Scalabe Funding - Money as you need it? - dangoldin
http://onstartups.com/home/tabid/3339/bid/5177/Scalable-Funding-Can-Venture-Capital-Be-More-Like-Amazon-EC2.aspx

======
DenisM
Subsequent allocation of funds can be friction-free after "account" is setup
at particular VC fund. I have heard it someone agreed with their VC on a
schedule where money flows one way and shares flow the other way. They have
bailed half-way too, since they were doing well enough.

Of course now that you are holding an extra advantage over VCs they will
expect higher compensation for their disadvantage, if they know what's good
for them.

.

Now, if you were asking for infinitely elastic fund, that presents a bigger
problem. When you buy things from AWS they know the value of what they get in
return - dollars. When you ask for dollars and provide equity in exchange the
other party does not know what the value of your proposition is. To assign
value requires a lot of labor.

What would work here is some sort of automatic way to establish value of
stock. For large companies there exists one. it's called stock marker and its
very elastic - you can keep issuing shares as long as you want, until your
balance sheet starts looking bad for all the cash you are sitting on (or
squandering). Stock markets price the equity based on SEC reports, news and
analysts opinions. All of these things cost money and only make sense when
such cost can be amortized over large pool of shares.

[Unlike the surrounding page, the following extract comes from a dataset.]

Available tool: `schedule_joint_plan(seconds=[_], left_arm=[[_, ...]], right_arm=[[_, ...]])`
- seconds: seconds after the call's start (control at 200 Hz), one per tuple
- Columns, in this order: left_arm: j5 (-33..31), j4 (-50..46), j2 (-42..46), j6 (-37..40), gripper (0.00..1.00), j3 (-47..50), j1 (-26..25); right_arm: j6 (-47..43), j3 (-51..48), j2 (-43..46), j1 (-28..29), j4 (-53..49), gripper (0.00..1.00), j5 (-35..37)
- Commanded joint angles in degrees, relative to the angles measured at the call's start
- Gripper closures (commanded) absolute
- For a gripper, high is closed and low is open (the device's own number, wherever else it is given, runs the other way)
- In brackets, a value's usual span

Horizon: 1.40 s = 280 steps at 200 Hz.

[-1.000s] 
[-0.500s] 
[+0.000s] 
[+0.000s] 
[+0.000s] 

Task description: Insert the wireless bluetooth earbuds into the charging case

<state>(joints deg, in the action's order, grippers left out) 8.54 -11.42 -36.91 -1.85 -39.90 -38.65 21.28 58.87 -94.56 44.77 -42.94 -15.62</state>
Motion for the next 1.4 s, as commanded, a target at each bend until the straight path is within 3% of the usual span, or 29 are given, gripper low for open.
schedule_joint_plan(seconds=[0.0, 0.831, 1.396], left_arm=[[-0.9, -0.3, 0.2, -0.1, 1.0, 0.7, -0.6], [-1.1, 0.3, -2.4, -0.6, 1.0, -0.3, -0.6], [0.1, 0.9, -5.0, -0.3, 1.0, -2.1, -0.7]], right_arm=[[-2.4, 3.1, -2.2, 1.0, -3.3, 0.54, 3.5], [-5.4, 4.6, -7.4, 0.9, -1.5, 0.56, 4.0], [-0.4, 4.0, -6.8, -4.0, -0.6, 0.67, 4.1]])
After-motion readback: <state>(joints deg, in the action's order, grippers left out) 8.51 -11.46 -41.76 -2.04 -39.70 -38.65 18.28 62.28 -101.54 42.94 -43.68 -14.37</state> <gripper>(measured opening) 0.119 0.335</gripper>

If the value of shares issued is identical to cost of valuation process the
whole thing is wash.

So for this idea to work at minimum process of valuation needs to be (a lot)
less expensive than the total stock price itself. Additionally, several VC
funds would have to share the cost somehow.

Normally valuation is quite expensive, but if you do it every month maybe it
could be less so. In essence, VCs already kind of do it for the companies they
invested into. The only problem is that they will not share this information
with others.

There is opportunity in here somewhere.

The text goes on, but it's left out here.